◆ **Task objective**
Throughout the listing below, show every line in which "Locate" occurs.

◆ **Supplied entries**
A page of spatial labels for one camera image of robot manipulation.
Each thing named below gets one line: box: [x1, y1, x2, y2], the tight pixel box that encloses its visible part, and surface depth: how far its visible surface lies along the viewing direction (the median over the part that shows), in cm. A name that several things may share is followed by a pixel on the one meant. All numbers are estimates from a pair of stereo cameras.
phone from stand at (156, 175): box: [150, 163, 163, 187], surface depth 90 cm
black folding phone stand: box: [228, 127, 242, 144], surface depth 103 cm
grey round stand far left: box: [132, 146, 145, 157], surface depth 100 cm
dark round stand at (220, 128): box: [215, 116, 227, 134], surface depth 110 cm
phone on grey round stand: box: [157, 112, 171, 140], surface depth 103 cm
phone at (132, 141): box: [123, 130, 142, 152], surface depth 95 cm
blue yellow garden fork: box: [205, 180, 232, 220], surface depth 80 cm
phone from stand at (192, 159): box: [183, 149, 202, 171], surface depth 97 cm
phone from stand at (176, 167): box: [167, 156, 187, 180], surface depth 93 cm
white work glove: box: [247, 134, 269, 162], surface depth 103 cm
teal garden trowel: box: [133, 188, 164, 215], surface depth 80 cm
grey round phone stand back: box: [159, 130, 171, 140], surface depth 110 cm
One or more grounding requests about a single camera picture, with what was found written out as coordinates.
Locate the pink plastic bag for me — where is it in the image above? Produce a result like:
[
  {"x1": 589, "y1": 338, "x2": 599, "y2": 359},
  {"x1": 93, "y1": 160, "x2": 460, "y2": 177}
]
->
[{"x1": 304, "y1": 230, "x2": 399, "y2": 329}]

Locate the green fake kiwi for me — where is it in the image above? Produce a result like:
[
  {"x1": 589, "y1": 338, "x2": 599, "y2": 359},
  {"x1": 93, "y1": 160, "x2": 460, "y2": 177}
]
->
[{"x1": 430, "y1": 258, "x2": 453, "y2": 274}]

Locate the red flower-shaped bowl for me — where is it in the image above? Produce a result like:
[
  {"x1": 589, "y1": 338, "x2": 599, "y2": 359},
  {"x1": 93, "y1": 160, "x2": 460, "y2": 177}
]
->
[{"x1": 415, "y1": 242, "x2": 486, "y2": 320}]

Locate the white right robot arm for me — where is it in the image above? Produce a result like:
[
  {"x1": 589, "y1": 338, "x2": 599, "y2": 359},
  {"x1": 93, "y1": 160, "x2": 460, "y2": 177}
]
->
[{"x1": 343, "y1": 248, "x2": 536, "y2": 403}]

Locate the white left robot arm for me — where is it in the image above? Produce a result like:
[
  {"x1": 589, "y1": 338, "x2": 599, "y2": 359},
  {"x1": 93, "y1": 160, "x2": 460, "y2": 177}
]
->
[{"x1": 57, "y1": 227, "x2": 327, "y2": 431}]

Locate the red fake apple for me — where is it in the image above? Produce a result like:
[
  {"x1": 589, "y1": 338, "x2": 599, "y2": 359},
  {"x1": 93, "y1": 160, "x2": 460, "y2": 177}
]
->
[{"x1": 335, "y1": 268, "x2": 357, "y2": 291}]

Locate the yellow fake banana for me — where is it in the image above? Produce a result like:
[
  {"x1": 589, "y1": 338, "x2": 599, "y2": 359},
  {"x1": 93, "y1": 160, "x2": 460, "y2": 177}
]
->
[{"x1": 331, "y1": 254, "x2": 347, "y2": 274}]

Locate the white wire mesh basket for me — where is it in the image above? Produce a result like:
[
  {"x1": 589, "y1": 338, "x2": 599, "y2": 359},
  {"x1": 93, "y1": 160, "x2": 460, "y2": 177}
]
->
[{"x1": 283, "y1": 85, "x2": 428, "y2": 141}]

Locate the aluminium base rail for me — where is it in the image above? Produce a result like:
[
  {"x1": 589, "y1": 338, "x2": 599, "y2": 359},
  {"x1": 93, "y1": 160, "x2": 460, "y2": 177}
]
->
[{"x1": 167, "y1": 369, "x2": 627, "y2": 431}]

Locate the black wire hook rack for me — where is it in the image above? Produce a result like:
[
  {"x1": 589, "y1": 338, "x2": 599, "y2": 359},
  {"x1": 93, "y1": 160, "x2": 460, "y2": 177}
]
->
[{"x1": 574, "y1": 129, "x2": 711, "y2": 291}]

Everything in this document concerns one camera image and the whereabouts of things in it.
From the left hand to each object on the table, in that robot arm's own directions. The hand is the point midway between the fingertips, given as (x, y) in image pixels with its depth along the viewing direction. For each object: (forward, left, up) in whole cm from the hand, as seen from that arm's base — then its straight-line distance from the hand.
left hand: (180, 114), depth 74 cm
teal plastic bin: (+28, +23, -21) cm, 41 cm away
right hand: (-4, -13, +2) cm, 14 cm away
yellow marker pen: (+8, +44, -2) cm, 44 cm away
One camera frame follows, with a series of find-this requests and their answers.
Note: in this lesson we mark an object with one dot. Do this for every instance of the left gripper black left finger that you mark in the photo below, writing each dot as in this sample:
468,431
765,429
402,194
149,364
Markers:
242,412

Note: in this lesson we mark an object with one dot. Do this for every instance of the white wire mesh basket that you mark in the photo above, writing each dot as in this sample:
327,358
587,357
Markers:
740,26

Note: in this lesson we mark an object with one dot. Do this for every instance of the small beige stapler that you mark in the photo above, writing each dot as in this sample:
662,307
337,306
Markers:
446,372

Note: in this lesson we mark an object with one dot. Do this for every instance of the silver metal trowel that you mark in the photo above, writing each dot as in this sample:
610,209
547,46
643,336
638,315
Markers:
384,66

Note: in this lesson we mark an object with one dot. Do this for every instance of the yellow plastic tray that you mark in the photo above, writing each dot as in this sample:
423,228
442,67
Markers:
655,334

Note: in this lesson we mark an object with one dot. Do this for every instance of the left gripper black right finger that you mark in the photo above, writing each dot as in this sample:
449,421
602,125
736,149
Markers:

◆ **Response box**
Locate the pink plastic bag for me — where is it in the image above? Produce a result like:
Locate the green fake kiwi for me — where is it in the image above? Produce a result like:
Locate the red flower-shaped bowl for me — where is it in the image above? Produce a result like:
Locate the white right robot arm for me — where is it in the image above? Produce a result like:
Locate the white left robot arm for me — where is it in the image above? Produce a result like:
Locate the red fake apple for me — where is it in the image above? Produce a result like:
Locate the yellow fake banana for me — where is it in the image above? Produce a result like:
Locate the white wire mesh basket for me — where is it in the image above? Produce a result like:
Locate the aluminium base rail for me — where is it in the image above? Produce a result like:
Locate the black wire hook rack for me — where is it in the image above? Produce a result like:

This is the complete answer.